The title NEWME says everything. It signals transformation without denial of history. UA does not erase her past. She builds on it. The album presents an artist who accepts change as a creative engine, not a threat. That mindset separates lasting musicians from temporary stars.
The first limited edition of NEWME includes a Blu-ray featuring footage from the anniversary live show. This is not a bonus meant for collectors alone. It functions as a visual archive of growth. The performance showcases UA alongside cutting-edge musicians, delivering songs that still feel alive decades later. Even the opening video, now fully released, carries a brilliance that time has not dimmed.
Additionally, the Victor Online Store will offer an exclusive set pairing the limited edition album with an original T-shirt. While merchandise details remain unrevealed, the strategy reflects careful brand alignment rather than mass promotion. UA’s audience values meaning, not excess.

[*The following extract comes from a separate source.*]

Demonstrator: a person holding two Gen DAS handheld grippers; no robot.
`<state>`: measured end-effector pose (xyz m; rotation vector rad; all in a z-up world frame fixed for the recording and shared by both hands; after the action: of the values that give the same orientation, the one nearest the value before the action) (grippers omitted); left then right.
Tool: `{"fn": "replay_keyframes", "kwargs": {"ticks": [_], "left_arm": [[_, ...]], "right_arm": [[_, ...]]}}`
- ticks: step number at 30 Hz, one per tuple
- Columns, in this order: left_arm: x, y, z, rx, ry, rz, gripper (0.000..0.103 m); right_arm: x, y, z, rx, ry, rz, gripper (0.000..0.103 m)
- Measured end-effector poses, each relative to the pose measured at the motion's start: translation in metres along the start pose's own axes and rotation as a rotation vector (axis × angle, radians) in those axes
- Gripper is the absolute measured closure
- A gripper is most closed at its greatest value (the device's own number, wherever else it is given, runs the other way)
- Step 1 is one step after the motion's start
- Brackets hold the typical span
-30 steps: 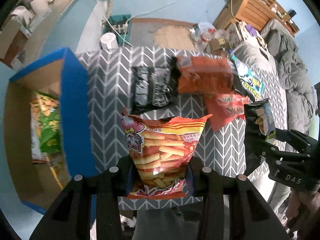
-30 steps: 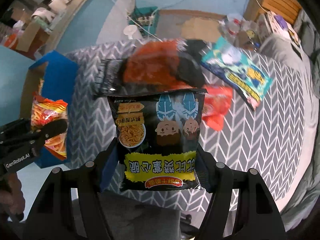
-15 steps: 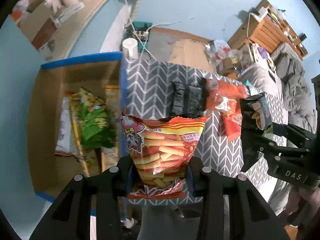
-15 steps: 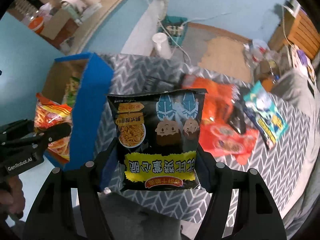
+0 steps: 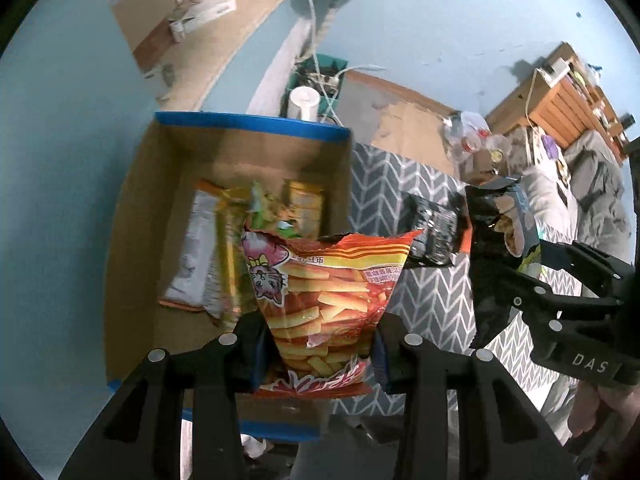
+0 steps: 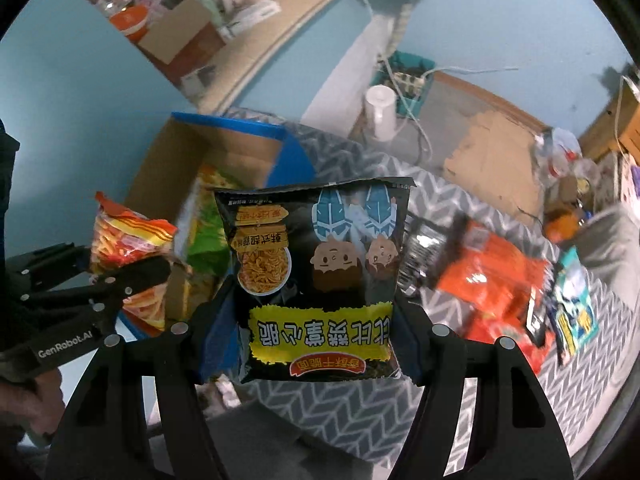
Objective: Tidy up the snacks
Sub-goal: 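Carry both held bags up and over the cardboard box, then open both tools to drop the bags into the box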
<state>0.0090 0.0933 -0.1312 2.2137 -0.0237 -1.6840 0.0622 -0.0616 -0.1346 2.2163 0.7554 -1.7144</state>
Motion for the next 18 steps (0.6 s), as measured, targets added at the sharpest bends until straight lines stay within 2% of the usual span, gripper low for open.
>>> {"fn": "replay_keyframes", "kwargs": {"ticks": [10,18], "left_arm": [[-0.008,-0.049,-0.004,-0.075,0.017,-0.038,0.062],[0.002,-0.086,-0.004,-0.136,0.0,-0.059,0.062]], "right_arm": [[0.023,-0.058,-0.036,-0.069,-0.02,-0.061,0.034],[0.048,-0.092,-0.052,-0.1,-0.056,-0.11,0.034]]}}
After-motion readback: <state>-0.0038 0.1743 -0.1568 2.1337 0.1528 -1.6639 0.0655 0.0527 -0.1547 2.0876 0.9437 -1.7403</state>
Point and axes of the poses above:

What makes this release significant is not just the gap between albums. It is the clarity of purpose. UA continues to explore environmental awareness, peace, and emotional honesty, themes that quietly shape her work. She does not preach. She reflects. That approach resonates deeply in an era saturated with noise.
With NEWME, UA proves that longevity comes from adaptability backed by substance. Thirty years after her debut, she is not revisiting old glory. She is creating new relevance. For listeners who value real artistry over algorithms, this release is not just an album. It is a statement.